Problem statement:
Each record must be returned exactly, apart from the pictures, which stay out.
---------- Exercise data ----------
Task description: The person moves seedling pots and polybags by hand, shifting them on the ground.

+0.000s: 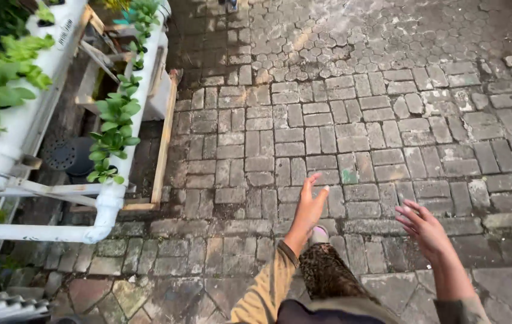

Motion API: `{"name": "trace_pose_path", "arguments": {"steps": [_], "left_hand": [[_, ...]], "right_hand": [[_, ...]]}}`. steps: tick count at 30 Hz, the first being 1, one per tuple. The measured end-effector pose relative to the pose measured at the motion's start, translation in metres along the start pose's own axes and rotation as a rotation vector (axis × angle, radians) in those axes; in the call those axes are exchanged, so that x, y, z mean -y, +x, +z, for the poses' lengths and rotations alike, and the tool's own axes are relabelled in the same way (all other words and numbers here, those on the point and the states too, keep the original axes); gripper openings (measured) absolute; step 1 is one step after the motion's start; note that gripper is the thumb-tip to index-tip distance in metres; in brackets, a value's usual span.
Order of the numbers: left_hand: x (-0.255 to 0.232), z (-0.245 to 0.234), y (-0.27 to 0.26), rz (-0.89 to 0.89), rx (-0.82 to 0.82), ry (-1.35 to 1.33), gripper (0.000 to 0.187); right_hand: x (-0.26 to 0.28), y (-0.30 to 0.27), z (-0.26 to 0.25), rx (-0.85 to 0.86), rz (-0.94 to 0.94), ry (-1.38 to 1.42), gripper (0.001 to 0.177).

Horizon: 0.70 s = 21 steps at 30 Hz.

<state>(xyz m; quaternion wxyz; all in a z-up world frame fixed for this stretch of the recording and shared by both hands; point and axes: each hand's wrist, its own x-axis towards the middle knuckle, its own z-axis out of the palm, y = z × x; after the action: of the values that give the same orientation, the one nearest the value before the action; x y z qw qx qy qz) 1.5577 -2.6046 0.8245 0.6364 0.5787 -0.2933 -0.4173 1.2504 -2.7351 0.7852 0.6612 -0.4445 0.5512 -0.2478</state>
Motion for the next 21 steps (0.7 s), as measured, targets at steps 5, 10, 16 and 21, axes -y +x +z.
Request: {"name": "trace_pose_path", "arguments": {"steps": [5, 10, 16, 21], "left_hand": [[-0.023, -0.008, 0.159, -0.137, -0.107, 0.071, 0.05], [-0.017, -0.057, 0.308, -0.122, -0.319, 0.041, 0.051], [0.024, -0.13, 0.551, -0.072, -0.419, 0.015, 0.048], [-0.121, -0.117, 0.774, -0.182, -0.315, 0.156, 0.05]], "right_hand": [[0.185, 0.17, 0.116, 0.204, -0.059, -0.178, 0.049], [0.346, 0.297, 0.253, 0.443, -0.161, -0.178, 0.045], [0.446, 0.492, 0.357, 0.641, -0.29, -0.264, 0.045], [0.505, 0.657, 0.344, 0.461, -0.037, -0.302, 0.047]]}}
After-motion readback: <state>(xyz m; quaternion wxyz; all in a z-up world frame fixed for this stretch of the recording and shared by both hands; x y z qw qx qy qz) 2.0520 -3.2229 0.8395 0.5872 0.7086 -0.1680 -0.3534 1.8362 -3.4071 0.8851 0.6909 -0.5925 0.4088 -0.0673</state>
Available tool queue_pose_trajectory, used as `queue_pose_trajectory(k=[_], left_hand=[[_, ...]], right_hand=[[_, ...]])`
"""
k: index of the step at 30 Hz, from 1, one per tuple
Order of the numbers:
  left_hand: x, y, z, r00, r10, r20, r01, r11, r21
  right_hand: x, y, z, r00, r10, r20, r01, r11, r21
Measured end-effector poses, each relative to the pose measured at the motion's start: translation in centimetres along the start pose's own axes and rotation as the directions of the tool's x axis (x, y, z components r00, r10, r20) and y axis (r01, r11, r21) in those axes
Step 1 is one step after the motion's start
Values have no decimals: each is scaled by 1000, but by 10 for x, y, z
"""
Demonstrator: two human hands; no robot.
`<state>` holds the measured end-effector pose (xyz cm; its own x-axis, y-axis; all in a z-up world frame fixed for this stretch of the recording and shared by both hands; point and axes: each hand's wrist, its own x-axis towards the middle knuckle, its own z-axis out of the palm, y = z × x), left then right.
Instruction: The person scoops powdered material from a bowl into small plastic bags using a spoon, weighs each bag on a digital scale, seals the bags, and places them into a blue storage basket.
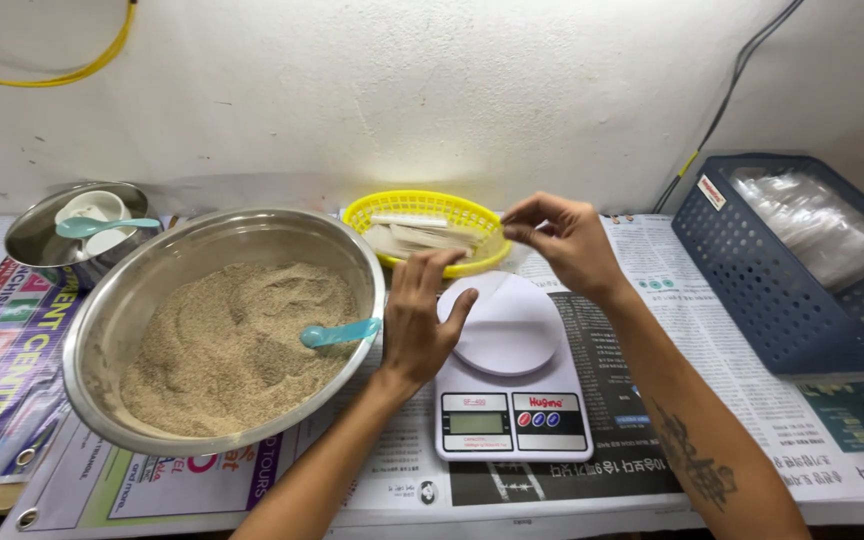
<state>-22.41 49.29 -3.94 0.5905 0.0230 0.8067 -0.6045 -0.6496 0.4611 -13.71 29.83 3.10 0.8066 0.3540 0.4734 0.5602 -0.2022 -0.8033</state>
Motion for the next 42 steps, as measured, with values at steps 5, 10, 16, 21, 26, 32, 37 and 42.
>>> queue_pose_trajectory(k=[5, 10, 16, 21, 26, 32, 37, 42], left_hand=[[24, -3, 16, 992, -101, 75, 108, 988, -111], [25, -5, 17, 910, -364, 201, 412, 854, -317], [14, -9, 13, 915, -368, 167, 404, 854, -329], [10, -4, 13, 958, -246, 148, 278, 922, -268], [10, 9, 12, 959, -267, 97, 284, 914, -290], [6, -2, 15, 934, -349, 81, 357, 889, -285], [5, -8, 16, 919, -394, 19, 384, 883, -268], [8, -1, 13, 929, -369, -17, 345, 885, -311]], right_hand=[[-29, 13, 20, 999, -4, -41, 7, 997, 71], [-43, 21, 30, 995, 42, -86, -30, 990, 138], [-52, 23, 31, 997, 79, -24, -75, 985, 159], [-56, 19, 35, 992, 65, -104, -46, 983, 177], [-55, 27, 34, 981, 51, -186, -16, 983, 184], [-54, 22, 31, 981, 25, -192, 14, 980, 199], [-55, 23, 32, 982, -3, -187, 32, 988, 154], [-57, 16, 32, 995, -7, -100, 14, 997, 71]])
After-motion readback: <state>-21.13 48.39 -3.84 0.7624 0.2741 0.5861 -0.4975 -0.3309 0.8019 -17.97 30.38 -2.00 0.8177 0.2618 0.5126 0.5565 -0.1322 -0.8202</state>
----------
Answer space:
Task description: The person moves seedling pots and polybags by hand, shifting them on the ground.

+0.000s: 

Motion API: `{"name": "trace_pose_path", "arguments": {"steps": [_], "left_hand": [[_, ...]], "right_hand": [[_, ...]]}}`. steps: tick count at 30 Hz, the first being 1, one per tuple. The measured end-effector pose relative to the pose measured at the motion's start, translation in metres along the start pose's own axes and rotation as a rotation vector (axis × angle, radians) in those axes; in the call those axes are exchanged, so that x, y, z mean -y, +x, +z, for the poses' lengths and rotations alike, and the tool's own axes are relabelled in the same way (all other words and numbers here, those on the point and the states too, keep the original axes); gripper openings (measured) absolute; step 1 is one step after the motion's start; note that gripper is the thumb-tip to index-tip distance in metres; in brackets, a value's usual span.
Order of the numbers: left_hand: x (-0.255 to 0.232), z (-0.245 to 0.234), y (-0.27 to 0.26), rz (-0.89 to 0.89), rx (-0.82 to 0.82), ry (-1.35 to 1.33), gripper (0.000 to 0.187); right_hand: x (-0.26 to 0.28), y (-0.30 to 0.27), z (-0.26 to 0.25), rx (-0.85 to 0.86), rz (-0.94 to 0.94), ry (-1.38 to 1.42), gripper (0.001 to 0.177).

Horizon: 0.70 s = 21 steps at 30 Hz.

<state>(xyz m; quaternion wxyz; all in a z-up world frame fixed for this stretch of the recording and shared by both hands; point and axes: each hand's wrist, its own x-axis towards the middle knuckle, its own z-axis out of the palm, y = z × x; after the action: of the values that give the same orientation, the one nearest the value before the action; x y z qw qx qy qz) 1.5577 -2.6046 0.8245 0.6364 0.5787 -0.2933 -0.4173 1.2504 -2.7351 0.7852 0.6612 -0.4445 0.5512 -0.2478</state>
Motion for the next 21 steps (0.7 s), as measured, targets at steps 5, 10, 16 and 21, axes -y +x +z.
Request: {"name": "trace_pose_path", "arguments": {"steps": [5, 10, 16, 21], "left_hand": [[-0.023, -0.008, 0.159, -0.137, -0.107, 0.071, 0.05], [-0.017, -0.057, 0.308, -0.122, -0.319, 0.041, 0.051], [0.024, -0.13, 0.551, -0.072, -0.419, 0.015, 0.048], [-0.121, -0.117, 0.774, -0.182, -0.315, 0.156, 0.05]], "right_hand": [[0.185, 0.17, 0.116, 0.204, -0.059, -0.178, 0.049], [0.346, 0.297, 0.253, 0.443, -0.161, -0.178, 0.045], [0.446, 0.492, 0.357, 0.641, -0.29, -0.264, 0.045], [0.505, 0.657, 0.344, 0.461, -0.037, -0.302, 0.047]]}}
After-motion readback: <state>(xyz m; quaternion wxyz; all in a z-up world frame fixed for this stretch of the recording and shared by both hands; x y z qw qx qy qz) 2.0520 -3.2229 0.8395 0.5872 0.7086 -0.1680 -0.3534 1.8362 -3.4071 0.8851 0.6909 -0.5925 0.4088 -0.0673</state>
Available tool queue_pose_trajectory, used as `queue_pose_trajectory(k=[_], left_hand=[[_, ...]], right_hand=[[_, ...]])`
"""
k: index of the step at 30 Hz, from 1, one per tuple
Order of the numbers:
  left_hand: x, y, z, r00, r10, r20, r01, r11, r21
  right_hand: x, y, z, r00, r10, r20, r01, r11, r21
Measured end-effector poses, each relative to the pose measured at the motion's start: translation in centimetres along the start pose's own axes and rotation as the directions of the tool's x axis (x, y, z components r00, r10, r20) and y axis (r01, r11, r21) in those axes
Step 1 is one step after the motion's start
Values have no decimals: each is scaled by 1000, but by 10 for x, y, z
"""
Demonstrator: two human hands; no robot.
`<state>` holds the measured end-effector pose (xyz cm; its own x-axis, y-axis; all in a z-up world frame fixed for this stretch of the recording and shared by both hands; point and axes: each hand's wrist, its own x-axis towards the middle knuckle, its own z-axis out of the palm, y = z × x), left then right.
Instruction: The person scoops powdered material from a bowl into small plastic bags using a spoon, weighs each bag on a digital scale, seals the bags, and places them into a blue storage basket.
<state>-22.41 49.29 -3.94 0.5905 0.0230 0.8067 -0.6045 -0.6496 0.4611 -13.71 29.83 3.10 0.8066 0.3540 0.4734 0.5602 -0.2022 -0.8033</state>
Motion for the next 42 steps, as measured, with values at steps 5, 10, 16, 21, 26, 32, 37 and 42.
>>> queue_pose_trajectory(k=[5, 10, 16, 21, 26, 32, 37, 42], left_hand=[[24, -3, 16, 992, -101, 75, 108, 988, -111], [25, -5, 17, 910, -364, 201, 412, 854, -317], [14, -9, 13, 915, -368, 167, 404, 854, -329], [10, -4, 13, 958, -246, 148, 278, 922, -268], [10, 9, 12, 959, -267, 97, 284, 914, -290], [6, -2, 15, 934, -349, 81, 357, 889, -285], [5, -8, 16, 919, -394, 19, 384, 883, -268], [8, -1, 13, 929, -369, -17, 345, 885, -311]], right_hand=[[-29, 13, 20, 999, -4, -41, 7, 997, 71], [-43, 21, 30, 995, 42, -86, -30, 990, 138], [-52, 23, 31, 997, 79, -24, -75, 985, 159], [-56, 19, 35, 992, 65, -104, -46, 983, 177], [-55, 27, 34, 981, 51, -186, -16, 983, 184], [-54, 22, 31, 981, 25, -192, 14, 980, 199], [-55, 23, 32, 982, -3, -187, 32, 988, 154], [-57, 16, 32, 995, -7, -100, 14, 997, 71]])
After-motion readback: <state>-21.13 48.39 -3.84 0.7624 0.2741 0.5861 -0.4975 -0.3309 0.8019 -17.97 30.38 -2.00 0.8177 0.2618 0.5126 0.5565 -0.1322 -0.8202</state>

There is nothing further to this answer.